The ZIP dialect documentation outlines the following options, where a FILE! signifies the source of data you want to compress. But it doesn't seem to have a way to specify an alternative naming or structure to your files. Whatever you are compressing has to already be laid out with the names and directories that you want the archive to compress as:

    you can zip a single file:
        zip %new-zip.zip %my-file

    a block of files:
        zip %new-zip.zip [%file-1.txt %file-2.exe]

    a block of data (binary!/text!) and files:
        zip %new-zip.zip [%my-file "my data"]

    a entire directory:
        zip/deep %new-zip.zip %my-directory/

    from a url:
        zip %new-zip.zip ftp://192.168.1.10/my-file.txt

    any combination of these:
        zip/deep %new-zip.zip  [
            %readme.txt "An example"
            ftp://192.168.1.10/my-file.txt
            %my-directory
        ]

(I'll also note that the /DEEP option seems it should apply to individual directories; you may want one directory to be zipped deeply and not others.)

One way of working around the naming problem is to read the data yourself; which has a downside of making you read all the files you're working with into memory at the start of the zip (vs letting it read them one at a time as it goes along, possibly even doing streaming compression):

 zip compose [%new-name.dat (read %old-name.dat)]

Something seems a little tenuous to me about the pattern %filename "data" meaning the file is just a name, while %filename means the file is actually read. You could use another datatype like ISSUE! for naming, which could perhaps be seen as like a "label":

 zip [#new-name.dat %old-name.dat]

But that would be awkward on the unzip side, where FILE! is a pretty clean label there:

    you can uncompress to a directory (created if it does not exist):
        unzip %my-new-dir %my-zip-file.zip

    or a block:
        unzip my-block %my-zip-file.zip

        my-block == [%file-1.txt #{...} %file-2.exe #{...}]

I think it should be the case that if you zip something up, then unzip it to a block...you should be able to use the unzipped block to re-generate the same archive again with zip. That seems a pretty good design goal.

So perhaps FILE! is always a label, and @ could be used for specifying contents other than the file itself?

data: #{AEBDAE}
zip [%new-name.dat @(%old.dat) %ae.dat @data %README.md @({Hello}) %as-is.txt]

Athough plain GROUP! would be cleaner...

data: #{AEBDAE}
zip [%new-name.dat (%old.dat) %ae.dat (data) %README.md ({Hello}) %as-is.txt]

That could get confusing if using COMPOSE to put the file names in non-literally, however. If not for the limitations of ANY-WORD!, it seems this would be better as SET-WORD!

data: #{AEBDAE}
zip [new-name.dat: %old.dat ae.dat: data README.md: {Hello} as-is.txt: auto]

Anyway, the point is that today the only way to do it is if you put the filename and then COMPOSE in. I'm going to do that for the problem I'm looking at right now, but wanted to raise the question of how this might improve.

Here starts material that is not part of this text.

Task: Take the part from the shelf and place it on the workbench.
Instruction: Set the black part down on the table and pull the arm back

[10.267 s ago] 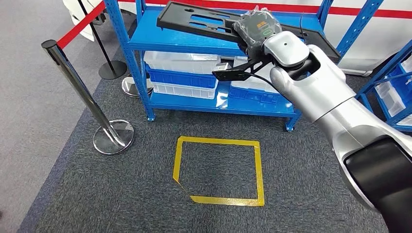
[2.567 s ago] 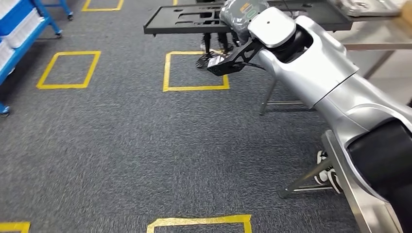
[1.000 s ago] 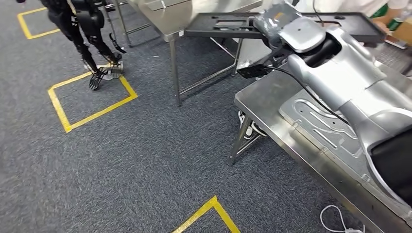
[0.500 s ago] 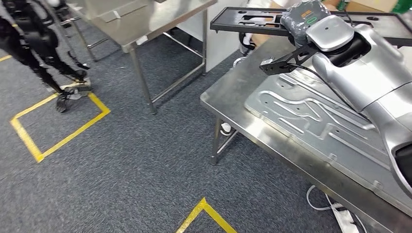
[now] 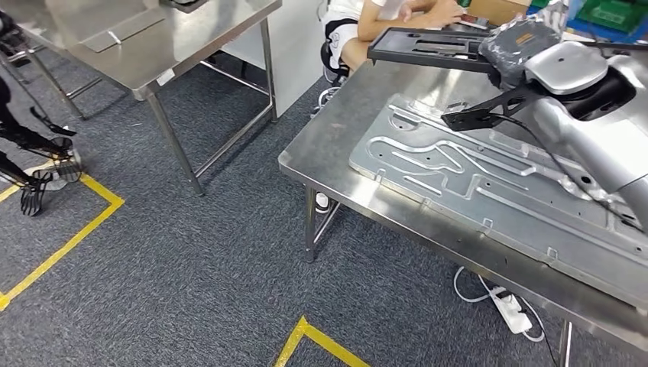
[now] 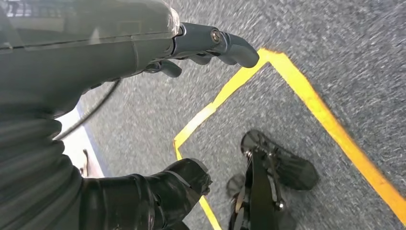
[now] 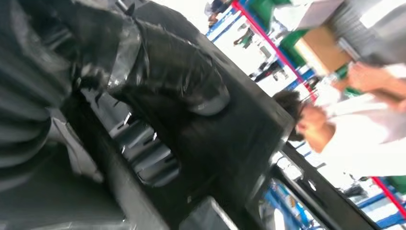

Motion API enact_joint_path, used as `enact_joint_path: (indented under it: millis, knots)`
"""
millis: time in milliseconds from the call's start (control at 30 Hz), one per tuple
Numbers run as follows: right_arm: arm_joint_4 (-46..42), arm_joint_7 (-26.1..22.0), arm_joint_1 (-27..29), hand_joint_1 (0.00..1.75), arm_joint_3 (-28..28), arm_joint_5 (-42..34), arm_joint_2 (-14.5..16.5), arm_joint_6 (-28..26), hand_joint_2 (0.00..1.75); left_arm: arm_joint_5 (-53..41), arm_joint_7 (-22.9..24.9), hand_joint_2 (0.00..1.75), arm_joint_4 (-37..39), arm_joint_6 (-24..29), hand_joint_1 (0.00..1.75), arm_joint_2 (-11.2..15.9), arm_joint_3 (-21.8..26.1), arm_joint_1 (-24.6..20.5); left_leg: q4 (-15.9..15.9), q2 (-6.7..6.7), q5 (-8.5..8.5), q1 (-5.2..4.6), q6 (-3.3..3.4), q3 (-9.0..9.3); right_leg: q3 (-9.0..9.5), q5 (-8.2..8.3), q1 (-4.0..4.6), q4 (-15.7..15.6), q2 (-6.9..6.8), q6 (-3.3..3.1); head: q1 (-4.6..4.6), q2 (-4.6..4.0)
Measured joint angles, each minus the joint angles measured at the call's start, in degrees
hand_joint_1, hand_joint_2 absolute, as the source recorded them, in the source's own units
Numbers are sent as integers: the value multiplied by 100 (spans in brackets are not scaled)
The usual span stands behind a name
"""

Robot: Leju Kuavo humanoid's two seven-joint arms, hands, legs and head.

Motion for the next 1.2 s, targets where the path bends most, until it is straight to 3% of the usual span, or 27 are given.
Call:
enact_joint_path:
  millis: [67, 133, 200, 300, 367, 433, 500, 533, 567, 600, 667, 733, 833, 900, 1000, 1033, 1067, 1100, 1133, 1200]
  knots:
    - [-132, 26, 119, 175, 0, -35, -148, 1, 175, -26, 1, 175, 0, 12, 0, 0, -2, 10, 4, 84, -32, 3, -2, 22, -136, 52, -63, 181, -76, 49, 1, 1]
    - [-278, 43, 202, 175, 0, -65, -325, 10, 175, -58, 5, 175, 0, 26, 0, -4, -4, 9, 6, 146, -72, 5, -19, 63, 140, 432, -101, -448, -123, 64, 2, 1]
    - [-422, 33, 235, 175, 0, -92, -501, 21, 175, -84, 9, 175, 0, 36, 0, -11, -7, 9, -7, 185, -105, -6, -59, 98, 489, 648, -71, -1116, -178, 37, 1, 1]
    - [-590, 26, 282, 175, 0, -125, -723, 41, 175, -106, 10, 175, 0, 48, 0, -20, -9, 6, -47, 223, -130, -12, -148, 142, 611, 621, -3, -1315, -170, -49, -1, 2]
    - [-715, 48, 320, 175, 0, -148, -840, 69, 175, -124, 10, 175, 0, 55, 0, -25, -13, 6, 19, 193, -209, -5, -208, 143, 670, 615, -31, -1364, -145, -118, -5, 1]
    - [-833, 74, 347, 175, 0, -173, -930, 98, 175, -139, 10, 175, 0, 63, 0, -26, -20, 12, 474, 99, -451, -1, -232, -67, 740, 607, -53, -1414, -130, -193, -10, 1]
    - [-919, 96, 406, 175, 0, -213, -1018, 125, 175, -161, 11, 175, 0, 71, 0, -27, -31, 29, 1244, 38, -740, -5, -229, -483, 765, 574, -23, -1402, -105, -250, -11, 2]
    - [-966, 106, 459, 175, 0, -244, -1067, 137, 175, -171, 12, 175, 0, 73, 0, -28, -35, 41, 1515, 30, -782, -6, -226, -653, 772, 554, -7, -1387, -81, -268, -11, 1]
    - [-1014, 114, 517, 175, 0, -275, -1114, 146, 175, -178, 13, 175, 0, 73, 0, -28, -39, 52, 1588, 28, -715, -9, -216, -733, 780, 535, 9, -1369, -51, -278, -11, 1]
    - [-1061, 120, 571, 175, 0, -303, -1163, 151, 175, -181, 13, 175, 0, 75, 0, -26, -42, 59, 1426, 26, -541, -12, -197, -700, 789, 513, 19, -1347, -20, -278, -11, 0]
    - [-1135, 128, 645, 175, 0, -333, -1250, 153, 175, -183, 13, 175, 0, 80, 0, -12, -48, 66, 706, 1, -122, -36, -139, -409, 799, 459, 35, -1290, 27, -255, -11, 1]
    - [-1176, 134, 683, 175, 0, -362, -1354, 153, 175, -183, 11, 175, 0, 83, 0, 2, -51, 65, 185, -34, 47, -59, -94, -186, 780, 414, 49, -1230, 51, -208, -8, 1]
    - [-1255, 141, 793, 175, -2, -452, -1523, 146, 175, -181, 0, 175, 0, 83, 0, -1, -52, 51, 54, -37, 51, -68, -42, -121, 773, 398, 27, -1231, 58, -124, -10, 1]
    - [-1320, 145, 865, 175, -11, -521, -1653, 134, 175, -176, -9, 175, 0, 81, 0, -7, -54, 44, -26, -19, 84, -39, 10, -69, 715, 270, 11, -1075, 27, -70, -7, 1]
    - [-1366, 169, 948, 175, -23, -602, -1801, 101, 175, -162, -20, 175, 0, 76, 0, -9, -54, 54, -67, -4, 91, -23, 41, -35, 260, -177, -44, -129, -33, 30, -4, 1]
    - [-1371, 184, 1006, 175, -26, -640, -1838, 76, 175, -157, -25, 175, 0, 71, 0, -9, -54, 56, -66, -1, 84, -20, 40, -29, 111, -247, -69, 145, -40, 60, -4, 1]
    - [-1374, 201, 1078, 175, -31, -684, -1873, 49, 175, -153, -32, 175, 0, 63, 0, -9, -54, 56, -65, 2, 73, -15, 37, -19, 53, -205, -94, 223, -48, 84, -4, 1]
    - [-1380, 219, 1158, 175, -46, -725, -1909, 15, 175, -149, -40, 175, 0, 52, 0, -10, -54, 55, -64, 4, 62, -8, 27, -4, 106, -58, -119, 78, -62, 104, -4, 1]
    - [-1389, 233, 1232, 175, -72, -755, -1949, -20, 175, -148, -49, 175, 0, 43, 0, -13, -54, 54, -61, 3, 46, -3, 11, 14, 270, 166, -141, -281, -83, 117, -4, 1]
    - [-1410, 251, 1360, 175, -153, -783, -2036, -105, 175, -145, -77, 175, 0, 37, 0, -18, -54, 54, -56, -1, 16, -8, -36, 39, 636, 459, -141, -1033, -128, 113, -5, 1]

hostilefork · June 4, 2019, 5:27am

I noticed another things about the current state of the ZIP dialect, which is that if you use a full path it actually stores the path. For a single file you can again work around that with the compose [%new-name.dat (read %some/location/you/want/to/forget.dat)] strategy. But if you want ZIP to be recursing deeply into a directory, then that's not an option.

The easiest thing to do is to go ahead and organize a directory structure how you want it, and then say "zip that whole directory, as is". Though that's inefficient. But perhaps there's a way to virtually create an organization through imperative steps vs. having a specification which declaratively lays out the entire mapping...

In any case, there were some bugs in the ZIP as it was which are now fixed. But it does seem to raise a number of questions. Maybe there's some other declarative ZIP tool to look at for inspiration.